Kensal formed the heart of the lands of the small manor of Chamberlayne Wood (named after Richard de Camera, an early 13th century priest who received income from the land) and the sub-manor of Malories. In the 17th century, field names suggest sheep farming was the dominant form of agriculture between Harlesden and Kensal Green.
Kensal in the 18th and early 19th centuries
By the mid-18th century, there were farms and two larger houses at Kensal Green. There was also a pub called the Plough, where artist George Morland was a regular in the 1780s. A cottage followed before 1800.
In 1801, the Grand Junction Canal was built, with barges full of iron, coal, waste paper and gravel towed through Kensal. This traffic led to the foundation of a brick works and stimulated the growth of the village.
After 1814, the Cumberland Sharpshooters, a local rifle club, used the green as a shooting range.
Following enclosure in 1823 (which allowed farmers to fence off farms and claim common land), the green was divided up into small plots. By 1829, cottages were built on these plots – which local tradespeople bought, and rented out to the less economically fortunate.

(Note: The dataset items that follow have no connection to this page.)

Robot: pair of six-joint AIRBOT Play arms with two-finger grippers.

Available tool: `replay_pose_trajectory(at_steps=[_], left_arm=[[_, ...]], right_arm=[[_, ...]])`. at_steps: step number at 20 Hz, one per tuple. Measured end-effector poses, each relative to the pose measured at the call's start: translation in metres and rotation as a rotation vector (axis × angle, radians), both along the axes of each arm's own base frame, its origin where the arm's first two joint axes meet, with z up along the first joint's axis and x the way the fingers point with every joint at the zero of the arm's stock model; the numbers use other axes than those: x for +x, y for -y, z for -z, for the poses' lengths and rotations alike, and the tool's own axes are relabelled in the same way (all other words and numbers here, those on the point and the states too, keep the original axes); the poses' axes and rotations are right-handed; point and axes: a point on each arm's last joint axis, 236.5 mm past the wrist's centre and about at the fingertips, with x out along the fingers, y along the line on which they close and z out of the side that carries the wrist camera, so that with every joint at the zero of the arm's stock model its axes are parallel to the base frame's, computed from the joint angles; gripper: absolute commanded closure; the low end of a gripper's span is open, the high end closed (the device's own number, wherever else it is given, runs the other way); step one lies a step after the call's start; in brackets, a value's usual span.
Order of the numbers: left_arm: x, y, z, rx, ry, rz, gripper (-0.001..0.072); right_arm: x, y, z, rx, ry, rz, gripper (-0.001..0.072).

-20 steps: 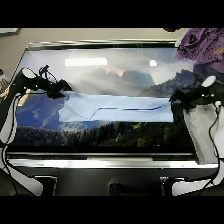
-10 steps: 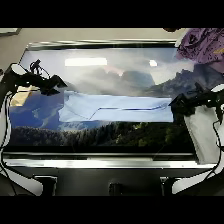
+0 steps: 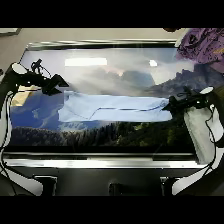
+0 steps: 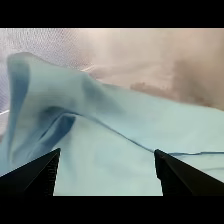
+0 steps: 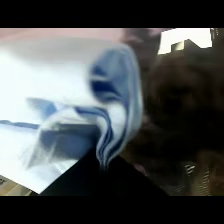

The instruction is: Fold the clothes and pants, and hang the long-sleeved shirts on hangers.

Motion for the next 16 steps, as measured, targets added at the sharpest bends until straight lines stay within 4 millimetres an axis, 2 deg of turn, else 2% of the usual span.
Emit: replay_pose_trajectory(at_steps=[1, 2, 3, 6, 9, 12, 16], left_arm=[[0.0, 0.009, -0.002, -0.015, 0.001, 0.009, 0.034], [-0.001, 0.02, -0.004, -0.033, 0.003, 0.023, 0.0608], [-0.003, 0.034, -0.007, -0.053, 0.004, 0.042, 0.0684], [-0.008, 0.084, -0.012, -0.1, 0.011, 0.098, 0.0685], [-0.015, 0.15, -0.008, -0.138, 0.004, 0.127, 0.0685], [-0.028, 0.22, 0.006, -0.163, -0.001, 0.162, 0.0686], [-0.055, 0.308, 0.034, -0.195, -0.021, 0.171, 0.0687]], right_arm=[[0.001, -0.002, -0.002, -0.018, 0.011, -0.011, 0.0678], [0.003, -0.002, -0.006, -0.04, 0.02, -0.013, 0.0678], [0.005, -0.002, -0.016, -0.058, 0.036, -0.008, 0.0678], [0.003, 0.003, -0.063, -0.125, 0.075, 0.025, 0.0678], [-0.005, 0.018, -0.116, -0.228, 0.128, 0.09, 0.0678], [-0.018, 0.027, -0.169, -0.306, 0.192, 0.166, 0.0677], [-0.033, 0.029, -0.222, -0.343, 0.266, 0.248, 0.0677]])
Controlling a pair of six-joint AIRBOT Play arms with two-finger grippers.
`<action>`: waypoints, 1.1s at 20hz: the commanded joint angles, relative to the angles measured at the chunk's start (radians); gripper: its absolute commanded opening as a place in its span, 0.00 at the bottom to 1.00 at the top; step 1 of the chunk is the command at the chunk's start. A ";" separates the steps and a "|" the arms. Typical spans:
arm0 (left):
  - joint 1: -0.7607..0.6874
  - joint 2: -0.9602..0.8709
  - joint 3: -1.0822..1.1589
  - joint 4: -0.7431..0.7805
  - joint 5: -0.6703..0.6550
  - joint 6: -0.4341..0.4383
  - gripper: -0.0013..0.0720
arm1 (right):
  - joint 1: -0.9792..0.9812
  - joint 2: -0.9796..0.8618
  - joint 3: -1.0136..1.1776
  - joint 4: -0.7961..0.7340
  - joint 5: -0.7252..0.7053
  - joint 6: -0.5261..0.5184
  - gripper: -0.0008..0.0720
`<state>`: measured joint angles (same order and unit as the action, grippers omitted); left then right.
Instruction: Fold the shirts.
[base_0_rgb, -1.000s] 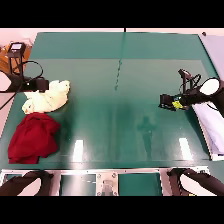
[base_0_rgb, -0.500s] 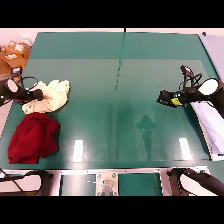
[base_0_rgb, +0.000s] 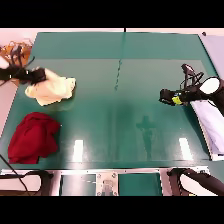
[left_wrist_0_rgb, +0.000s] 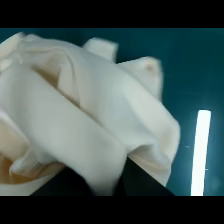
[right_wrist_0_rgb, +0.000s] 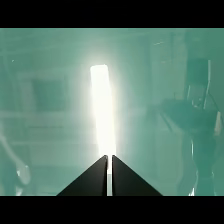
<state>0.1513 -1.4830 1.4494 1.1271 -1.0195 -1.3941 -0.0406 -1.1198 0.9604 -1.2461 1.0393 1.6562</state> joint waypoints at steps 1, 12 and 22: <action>-0.182 0.062 0.157 -0.111 -0.088 0.030 0.05 | -0.030 0.000 0.041 0.000 0.057 -0.001 0.08; -0.790 -0.124 0.169 -0.269 -0.048 0.013 1.00 | -0.096 0.000 0.108 0.034 0.124 0.000 0.34; -0.388 -0.155 0.202 -0.092 -0.430 -0.052 0.99 | -0.207 -0.029 0.062 0.032 0.188 -0.013 0.70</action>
<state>-0.3634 -1.6337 1.6680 0.9272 -1.3300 -1.4155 -0.2134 -1.1297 1.0527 -1.2129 1.2186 1.6543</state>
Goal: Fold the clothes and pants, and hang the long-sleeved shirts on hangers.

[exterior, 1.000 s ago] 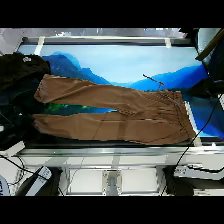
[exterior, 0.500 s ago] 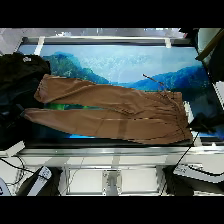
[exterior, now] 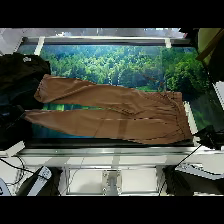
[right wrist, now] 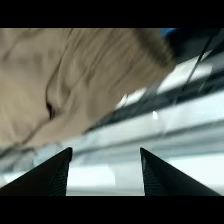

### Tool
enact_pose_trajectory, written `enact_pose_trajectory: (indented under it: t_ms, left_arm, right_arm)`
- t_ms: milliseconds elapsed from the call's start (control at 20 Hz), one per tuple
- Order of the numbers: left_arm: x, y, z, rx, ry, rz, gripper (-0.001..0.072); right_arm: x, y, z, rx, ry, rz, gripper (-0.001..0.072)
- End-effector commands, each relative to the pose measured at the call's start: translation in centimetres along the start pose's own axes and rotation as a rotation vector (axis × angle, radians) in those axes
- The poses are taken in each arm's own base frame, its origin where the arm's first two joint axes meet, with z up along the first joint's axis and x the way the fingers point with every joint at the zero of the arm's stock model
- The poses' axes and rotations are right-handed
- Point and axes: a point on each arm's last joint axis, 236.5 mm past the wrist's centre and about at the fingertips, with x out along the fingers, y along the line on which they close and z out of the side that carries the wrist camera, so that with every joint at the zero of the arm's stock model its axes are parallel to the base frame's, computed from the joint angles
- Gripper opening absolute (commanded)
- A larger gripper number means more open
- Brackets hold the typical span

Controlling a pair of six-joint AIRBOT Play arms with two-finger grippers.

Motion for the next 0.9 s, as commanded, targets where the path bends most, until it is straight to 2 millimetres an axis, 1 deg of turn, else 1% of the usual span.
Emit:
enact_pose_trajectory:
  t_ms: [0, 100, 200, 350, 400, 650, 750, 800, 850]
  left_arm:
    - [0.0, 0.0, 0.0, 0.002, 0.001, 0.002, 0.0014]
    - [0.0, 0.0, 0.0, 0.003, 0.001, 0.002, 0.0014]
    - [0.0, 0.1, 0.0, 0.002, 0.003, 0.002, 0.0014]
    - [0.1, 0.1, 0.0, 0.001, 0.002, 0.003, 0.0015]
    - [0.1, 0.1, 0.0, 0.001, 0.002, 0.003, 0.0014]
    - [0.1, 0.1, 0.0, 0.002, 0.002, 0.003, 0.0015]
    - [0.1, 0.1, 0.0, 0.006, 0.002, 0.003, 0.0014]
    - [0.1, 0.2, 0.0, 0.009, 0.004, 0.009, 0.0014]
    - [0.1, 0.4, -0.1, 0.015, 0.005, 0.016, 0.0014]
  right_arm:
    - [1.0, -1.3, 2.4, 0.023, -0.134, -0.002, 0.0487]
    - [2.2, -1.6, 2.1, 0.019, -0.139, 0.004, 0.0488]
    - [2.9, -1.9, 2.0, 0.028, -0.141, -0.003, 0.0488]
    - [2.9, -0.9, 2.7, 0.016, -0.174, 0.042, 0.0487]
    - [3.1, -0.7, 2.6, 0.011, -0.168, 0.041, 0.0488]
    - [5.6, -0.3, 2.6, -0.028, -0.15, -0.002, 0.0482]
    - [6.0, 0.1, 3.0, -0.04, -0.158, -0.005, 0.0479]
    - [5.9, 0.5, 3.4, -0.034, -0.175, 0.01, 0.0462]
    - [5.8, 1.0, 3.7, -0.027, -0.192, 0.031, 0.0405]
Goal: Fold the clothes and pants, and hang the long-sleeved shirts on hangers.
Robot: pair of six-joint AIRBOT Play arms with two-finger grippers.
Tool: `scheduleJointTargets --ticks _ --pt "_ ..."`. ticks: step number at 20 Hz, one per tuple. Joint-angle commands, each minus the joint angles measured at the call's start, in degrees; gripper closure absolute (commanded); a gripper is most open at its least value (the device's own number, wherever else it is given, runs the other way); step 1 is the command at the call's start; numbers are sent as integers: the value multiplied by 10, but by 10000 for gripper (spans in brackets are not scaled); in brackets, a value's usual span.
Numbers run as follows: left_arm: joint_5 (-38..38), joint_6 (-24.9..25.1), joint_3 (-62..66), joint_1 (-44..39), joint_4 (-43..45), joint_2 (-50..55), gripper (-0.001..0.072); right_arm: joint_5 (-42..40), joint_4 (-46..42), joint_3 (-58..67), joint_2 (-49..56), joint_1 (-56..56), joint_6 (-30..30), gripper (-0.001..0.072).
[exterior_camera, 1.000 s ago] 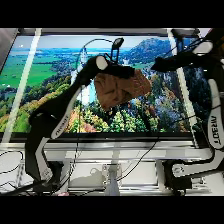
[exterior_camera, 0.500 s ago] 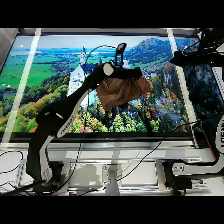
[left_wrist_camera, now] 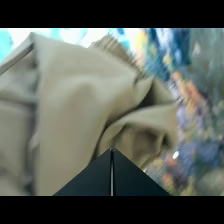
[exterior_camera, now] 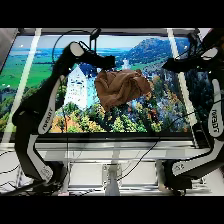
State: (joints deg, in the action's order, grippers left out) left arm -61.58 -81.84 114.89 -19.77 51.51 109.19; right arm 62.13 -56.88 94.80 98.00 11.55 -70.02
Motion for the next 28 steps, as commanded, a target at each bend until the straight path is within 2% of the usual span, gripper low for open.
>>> scheduleJointTargets --ticks 1,2,4,5,6,7,10,13,18,22,28 --pt "-106 3 0 25 110 -21 698 9 59 1 37 -17 74 462" --pt "-120 2 0 21 137 -22 699 2 81 1 40 -24 96 490" --pt "-129 2 0 16 140 -23 698 -2 97 11 46 -42 142 486" --pt "-129 2 0 11 139 -22 698 0 102 22 50 -52 145 488" --pt "-129 2 0 6 139 -22 697 -1 118 32 52 -62 162 511" --pt "-129 2 0 1 139 -22 697 -1 134 42 52 -74 197 678" --pt "-129 2 0 -16 141 -21 697 -12 133 54 53 -112 200 674" --pt "-129 2 0 -24 141 -21 697 17 116 54 70 -151 196 674" --pt "-129 2 0 -26 141 -21 697 90 34 53 83 -180 195 673" --pt "-129 2 0 -26 141 -21 697 105 -31 45 83 -156 163 674" --pt "-129 2 0 -26 141 -21 697 298 -187 36 83 -116 172 673"
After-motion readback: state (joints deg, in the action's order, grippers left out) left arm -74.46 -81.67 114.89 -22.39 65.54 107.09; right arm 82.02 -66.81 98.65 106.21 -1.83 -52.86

The well-known Willesden steeplechases were held on the site of the King Edward VII recreation ground (now Willesden Sports Ground) until 1903.
Cemeteries, railways and growth
In 1832, the opening of All Souls’ Cemetery (now Kensal Green Cemetery, on the border with Kensington and Chelsea), a ‘model cemetery’ planned to replace the unhygienic burial grounds of central London, brought more employment and encouraged building. Interesting early burials include Dickens’ beloved sister-in-law Mary Hogarth (d. 1837), the Duke of Sussex (the sixth son of George III, whose interment at Kensal in 1843 made the cemetery a fashionable place to be buried), the engineer Isambard Kingdom Brunel (d. 1859), and the novelist William Makepeace Thackeray (d. 1863).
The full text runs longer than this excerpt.